* [Directions for this task]
Could you output every record again, exactly as given?

Top of Records shown

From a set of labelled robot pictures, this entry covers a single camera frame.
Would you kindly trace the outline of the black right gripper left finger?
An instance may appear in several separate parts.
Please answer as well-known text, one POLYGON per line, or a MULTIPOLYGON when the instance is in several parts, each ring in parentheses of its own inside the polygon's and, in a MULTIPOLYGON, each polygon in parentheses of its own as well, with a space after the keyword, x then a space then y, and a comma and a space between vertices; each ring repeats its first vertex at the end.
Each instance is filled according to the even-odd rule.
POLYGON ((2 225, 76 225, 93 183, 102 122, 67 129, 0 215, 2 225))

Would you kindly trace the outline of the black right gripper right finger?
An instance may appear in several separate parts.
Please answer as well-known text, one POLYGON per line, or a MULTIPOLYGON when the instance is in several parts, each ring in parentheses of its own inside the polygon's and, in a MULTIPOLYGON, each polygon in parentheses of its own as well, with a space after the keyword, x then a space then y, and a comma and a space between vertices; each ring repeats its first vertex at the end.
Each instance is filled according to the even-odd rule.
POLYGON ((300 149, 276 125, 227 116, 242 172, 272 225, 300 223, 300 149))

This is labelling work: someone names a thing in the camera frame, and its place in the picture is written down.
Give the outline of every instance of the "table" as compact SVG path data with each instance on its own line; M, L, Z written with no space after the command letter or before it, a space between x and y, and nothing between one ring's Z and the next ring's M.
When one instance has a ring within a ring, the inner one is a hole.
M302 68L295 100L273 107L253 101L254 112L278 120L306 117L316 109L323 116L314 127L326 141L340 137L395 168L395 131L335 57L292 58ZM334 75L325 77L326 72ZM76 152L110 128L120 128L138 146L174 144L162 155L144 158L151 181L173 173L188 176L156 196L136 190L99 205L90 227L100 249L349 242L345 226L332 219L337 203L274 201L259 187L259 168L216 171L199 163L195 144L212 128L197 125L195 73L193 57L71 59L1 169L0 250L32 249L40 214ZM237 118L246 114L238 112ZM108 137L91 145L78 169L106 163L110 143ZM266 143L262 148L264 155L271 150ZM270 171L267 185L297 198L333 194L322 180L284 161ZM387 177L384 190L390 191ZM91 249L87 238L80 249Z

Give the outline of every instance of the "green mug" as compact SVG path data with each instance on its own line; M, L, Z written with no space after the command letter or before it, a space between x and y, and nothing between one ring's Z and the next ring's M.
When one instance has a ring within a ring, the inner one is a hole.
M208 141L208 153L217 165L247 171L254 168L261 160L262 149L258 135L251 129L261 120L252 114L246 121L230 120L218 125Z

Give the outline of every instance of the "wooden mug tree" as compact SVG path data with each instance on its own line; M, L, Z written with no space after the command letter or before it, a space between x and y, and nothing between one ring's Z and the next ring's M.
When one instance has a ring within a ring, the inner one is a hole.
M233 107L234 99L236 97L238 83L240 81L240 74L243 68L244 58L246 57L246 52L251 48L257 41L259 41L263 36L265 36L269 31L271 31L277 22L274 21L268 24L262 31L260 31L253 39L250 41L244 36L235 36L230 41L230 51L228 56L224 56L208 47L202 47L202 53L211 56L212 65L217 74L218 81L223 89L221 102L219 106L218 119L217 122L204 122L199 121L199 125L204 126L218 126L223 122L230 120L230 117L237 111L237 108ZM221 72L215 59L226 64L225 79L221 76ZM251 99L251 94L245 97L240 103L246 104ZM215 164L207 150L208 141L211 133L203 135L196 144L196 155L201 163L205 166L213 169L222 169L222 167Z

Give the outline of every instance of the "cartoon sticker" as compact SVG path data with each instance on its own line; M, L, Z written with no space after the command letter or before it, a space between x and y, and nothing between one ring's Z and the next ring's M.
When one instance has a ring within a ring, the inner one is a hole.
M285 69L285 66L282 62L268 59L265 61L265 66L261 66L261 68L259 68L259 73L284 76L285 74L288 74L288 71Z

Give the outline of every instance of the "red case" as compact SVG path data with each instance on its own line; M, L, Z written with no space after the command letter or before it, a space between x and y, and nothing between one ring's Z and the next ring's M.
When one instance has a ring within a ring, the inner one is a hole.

Bottom of Records shown

* [Reply]
From a set of labelled robot pictures, this entry covers a single camera frame.
Would you kindly trace the outline of the black right gripper left finger?
An instance may appear in several separate parts.
Please answer as well-known text, one POLYGON per line, or a MULTIPOLYGON when the instance is in several parts, each ring in parentheses of its own inside the polygon's and, in a MULTIPOLYGON, each polygon in parentheses of its own as well, with a space after the keyword, x then a space then y, and a comma and a space between vertices; each ring repeats its first vertex at the end.
Each instance is filled according to the even-odd rule.
POLYGON ((2 225, 76 225, 93 183, 102 122, 67 129, 0 215, 2 225))

Would you kindly trace the outline of the black right gripper right finger?
An instance may appear in several separate parts.
Please answer as well-known text, one POLYGON per line, or a MULTIPOLYGON when the instance is in several parts, each ring in parentheses of its own inside the polygon's and, in a MULTIPOLYGON, each polygon in parentheses of its own as well, with a space after the keyword, x then a space then y, and a comma and a space between vertices; each ring repeats its first vertex at the end.
Each instance is filled according to the even-odd rule.
POLYGON ((300 149, 276 125, 227 116, 242 172, 272 225, 300 223, 300 149))

This is labelling work: someone names a thing in the camera frame, and its place in the picture is written down.
Give the outline of every instance of the "table" as compact SVG path data with each instance on its own line; M, L, Z written with no space after the command letter or before it, a space between x and y, and nothing between one ring's Z and the next ring's M.
When one instance has a ring within a ring, the inner one is a hole.
M302 68L295 100L273 107L253 101L254 112L278 120L306 117L316 109L323 116L314 127L326 141L340 137L395 168L395 131L335 57L292 58ZM334 75L325 77L326 72ZM76 152L110 128L120 128L138 146L174 144L162 155L144 158L151 181L173 173L188 176L156 196L136 190L99 205L90 227L100 249L349 242L345 226L332 219L337 203L274 201L259 187L259 168L216 171L199 163L195 144L212 128L197 125L195 73L193 57L71 59L1 169L0 250L32 249L40 214ZM237 118L246 114L238 112ZM108 137L91 145L78 169L106 163L110 143ZM266 143L262 148L264 155L271 150ZM270 171L267 185L297 198L333 194L322 180L284 161ZM387 177L384 190L390 191ZM91 249L87 238L80 249Z

Give the outline of every instance of the "green mug" as compact SVG path data with each instance on its own line; M, L, Z written with no space after the command letter or before it, a space between x and y, and nothing between one ring's Z and the next ring's M.
When one instance has a ring within a ring, the inner one is a hole.
M208 141L208 153L217 165L247 171L254 168L261 160L262 149L258 135L251 129L261 120L252 114L246 121L230 120L218 125Z

Give the outline of every instance of the "wooden mug tree" as compact SVG path data with each instance on its own line; M, L, Z written with no space after the command letter or before it, a space between x and y, and nothing between one ring's Z and the next ring's M.
When one instance has a ring within a ring, the inner one is a hole.
M233 107L234 99L236 97L238 83L240 81L240 74L243 68L244 58L246 57L246 52L251 48L257 41L259 41L263 36L265 36L269 31L271 31L277 22L274 21L268 24L262 31L260 31L253 39L250 41L244 36L235 36L230 41L230 51L228 56L224 56L208 47L202 47L202 53L211 56L212 65L217 74L218 81L223 89L221 102L219 106L218 119L217 122L204 122L199 121L199 125L204 126L218 126L223 122L230 120L230 117L237 111L237 108ZM221 72L215 59L226 64L225 79L221 76ZM251 99L251 94L245 97L240 103L246 104ZM215 164L207 150L208 141L211 133L203 135L196 144L196 155L201 163L205 166L213 169L222 169L222 167Z

Give the outline of every instance of the "cartoon sticker" as compact SVG path data with each instance on its own line; M, L, Z written with no space after the command letter or before it, a space between x and y, and nothing between one ring's Z and the next ring's M.
When one instance has a ring within a ring, the inner one is a hole.
M285 69L285 66L282 62L268 59L265 61L265 66L261 66L261 68L259 68L259 73L284 76L285 74L288 74L288 71Z

Give the outline of every instance of the "red case" as compact SVG path data with each instance on its own line; M, L, Z written with no space after the command letter or before it, a space between x and y, and nothing between one ring's Z and the next ring's M.
When one instance has a ring within a ring, the inner one is a hole.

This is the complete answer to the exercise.